This historic site caters mostly by urban Kenyans, so the commodification of these particular themes are especially problematic, as in this case, most of the tourists are actually stakeholders in the historic representation being marketed at this site. To give a critical sense of authenticity, national folklore troupes were formed to tell stories that purposely promote Kenyan nationalism/equality among ethnic groups. There are performances in a modern stadium arena, which creates a juxtaposition of modern and traditional that reflects greater Kenyan society. The representation of several Kenyan ethnic groups and culturally relevant narratives express a politically charged message – Kenyan nationalism. When the tourists that visit the site are the actual stakeholders in the process, culture cannot simply be commodified as a good. The commodification of the Maasai culture is locally managed and produced in this circumstance.

=== Kichwa Tembo (Out of Africa Sundowner)===
This is an upscale tourist site that caters mostly to wealthy Western tourists. At this historic site, Maasai performers mix with tourists during performance, involving them into many aspects of the performance. Pop culture images of Africa dominate performance, reckoning back to classic movies such as Out of Africa. All of the comforts of home are present in the luxury lodges, and the site is mostly catered towards the entertainment of tourists, not necessarily 'authenticity'. In this instance, the tourist gaze is used as a pretext for the greater luxury experience of an upscale, African safari. All of the historical tensions and contrasts are dissolved, and performances include a mash-up of Hakuna matata, Kum Bah Ya, and Jamaican reggae. These elements all meld together nonsensically into a locally placed African context. The Maasai culture is commodified into a representation of a popular American image of what African cultures are – not authentic African performances. These performances provide the greater accessibility of safe, pleasant primitives. The Maasai are stakeholders in process, but have relatively minor control over their representation, as tour agency production forces are hidden but dominate the interpretive process. Many of the Maasai people are forced into a willingness to play into the commodified stereotypes of their culture for economic benefit.

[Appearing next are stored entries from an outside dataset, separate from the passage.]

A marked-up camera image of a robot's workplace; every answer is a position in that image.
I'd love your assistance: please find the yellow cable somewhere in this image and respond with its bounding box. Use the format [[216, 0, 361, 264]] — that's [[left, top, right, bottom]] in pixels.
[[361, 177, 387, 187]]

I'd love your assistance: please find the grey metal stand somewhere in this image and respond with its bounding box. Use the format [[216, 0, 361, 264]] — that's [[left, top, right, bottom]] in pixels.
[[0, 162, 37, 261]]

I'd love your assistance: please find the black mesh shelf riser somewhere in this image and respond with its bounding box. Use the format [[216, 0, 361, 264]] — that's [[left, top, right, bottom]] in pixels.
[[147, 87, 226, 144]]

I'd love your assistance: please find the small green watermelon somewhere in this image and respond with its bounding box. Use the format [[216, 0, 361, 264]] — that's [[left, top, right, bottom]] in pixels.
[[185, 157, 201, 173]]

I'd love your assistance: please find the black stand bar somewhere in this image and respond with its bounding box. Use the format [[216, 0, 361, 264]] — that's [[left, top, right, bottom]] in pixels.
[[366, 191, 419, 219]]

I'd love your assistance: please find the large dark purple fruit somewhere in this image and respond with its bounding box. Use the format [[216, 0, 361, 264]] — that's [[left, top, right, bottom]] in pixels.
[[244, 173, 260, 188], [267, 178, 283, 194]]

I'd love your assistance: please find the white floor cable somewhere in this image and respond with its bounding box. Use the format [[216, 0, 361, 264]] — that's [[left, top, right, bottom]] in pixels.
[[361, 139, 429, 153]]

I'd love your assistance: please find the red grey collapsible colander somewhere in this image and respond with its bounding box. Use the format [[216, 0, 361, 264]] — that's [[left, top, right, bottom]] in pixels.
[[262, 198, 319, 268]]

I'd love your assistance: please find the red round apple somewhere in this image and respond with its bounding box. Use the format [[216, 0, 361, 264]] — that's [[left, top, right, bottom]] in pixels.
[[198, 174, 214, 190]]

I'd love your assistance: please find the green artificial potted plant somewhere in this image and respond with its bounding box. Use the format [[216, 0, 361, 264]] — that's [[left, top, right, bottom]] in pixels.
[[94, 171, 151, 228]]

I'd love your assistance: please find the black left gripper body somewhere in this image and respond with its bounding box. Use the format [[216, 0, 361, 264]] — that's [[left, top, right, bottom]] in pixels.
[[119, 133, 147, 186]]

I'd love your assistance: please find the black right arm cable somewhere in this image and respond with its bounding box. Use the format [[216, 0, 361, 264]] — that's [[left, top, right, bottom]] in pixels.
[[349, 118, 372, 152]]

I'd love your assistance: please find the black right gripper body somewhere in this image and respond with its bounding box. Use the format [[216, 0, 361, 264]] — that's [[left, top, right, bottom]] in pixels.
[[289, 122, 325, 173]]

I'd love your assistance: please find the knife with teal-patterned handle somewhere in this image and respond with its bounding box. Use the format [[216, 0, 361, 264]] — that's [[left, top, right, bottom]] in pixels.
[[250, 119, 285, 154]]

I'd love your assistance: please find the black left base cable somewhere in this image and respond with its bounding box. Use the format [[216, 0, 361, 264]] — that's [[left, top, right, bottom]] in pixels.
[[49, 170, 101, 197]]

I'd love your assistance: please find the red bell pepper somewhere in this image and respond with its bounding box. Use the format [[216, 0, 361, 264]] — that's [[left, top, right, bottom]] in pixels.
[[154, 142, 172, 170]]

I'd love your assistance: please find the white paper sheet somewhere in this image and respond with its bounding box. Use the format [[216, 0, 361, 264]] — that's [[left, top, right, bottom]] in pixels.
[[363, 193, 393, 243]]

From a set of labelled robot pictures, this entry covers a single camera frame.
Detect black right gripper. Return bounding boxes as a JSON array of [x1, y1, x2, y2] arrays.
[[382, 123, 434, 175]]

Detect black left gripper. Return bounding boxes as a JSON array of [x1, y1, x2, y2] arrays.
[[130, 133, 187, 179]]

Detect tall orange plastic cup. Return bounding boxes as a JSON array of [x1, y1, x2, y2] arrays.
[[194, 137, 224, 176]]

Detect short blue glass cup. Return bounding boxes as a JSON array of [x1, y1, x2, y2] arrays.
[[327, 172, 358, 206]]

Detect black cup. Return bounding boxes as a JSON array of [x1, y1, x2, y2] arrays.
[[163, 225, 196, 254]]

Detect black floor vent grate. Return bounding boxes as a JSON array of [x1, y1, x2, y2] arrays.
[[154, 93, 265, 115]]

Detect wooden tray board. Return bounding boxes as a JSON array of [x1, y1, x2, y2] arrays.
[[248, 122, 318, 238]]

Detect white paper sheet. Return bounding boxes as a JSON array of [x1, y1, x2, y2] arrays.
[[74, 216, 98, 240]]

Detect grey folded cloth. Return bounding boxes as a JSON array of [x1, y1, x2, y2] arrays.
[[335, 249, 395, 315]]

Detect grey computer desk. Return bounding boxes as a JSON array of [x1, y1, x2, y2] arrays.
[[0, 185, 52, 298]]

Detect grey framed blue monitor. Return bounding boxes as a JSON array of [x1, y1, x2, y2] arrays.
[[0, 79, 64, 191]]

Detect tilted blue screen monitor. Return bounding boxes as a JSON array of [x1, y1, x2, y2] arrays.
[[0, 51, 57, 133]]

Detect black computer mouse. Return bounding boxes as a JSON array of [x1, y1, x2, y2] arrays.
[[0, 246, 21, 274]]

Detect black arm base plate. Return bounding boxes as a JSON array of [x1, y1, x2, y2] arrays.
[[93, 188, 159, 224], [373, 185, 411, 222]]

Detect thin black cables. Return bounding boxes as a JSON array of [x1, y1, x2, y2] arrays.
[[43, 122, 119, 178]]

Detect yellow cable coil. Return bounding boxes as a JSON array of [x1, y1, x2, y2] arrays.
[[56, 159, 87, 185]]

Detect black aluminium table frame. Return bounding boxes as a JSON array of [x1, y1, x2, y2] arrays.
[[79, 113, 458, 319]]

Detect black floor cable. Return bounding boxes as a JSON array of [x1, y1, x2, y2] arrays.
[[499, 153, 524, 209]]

== Place as a commodity: eco-tourism ==
The specific natural attributes of a place also can become commodities, as the environment of a locale can become a "good", just as important as the cultural heritage in attracting tourist capital. A population's heritage is indubitably tied to their local environment. However, in the case of eco-tourism, education about sustainability and preservation are common themes that emerge in the rhetoric of the industry. An alternative form of tourism, ecotourism is defined as "a form of tourism inspired primarily by the natural history of an area, including its indigenous cultures". Ecotourism has a generally low impact on local environments, and it allows tourists to gain an appreciation for the natural resources and attributes of the tourist destination. These tourist programs provide capital that can be used to improve the economic situations of local environments, as well as help fund conservation efforts to offset years of environmental degradation caused by tourist activity. Because of the conservational goals of ecotourism, local communities have the opportunity to engage more with governmental organizations, non-governmental organizations, and private tourist firms in the design and production of tourist destinations. Ecotourism can offer local populations political and economic agency over the products of their labor, and levy a degree of control over their economic development.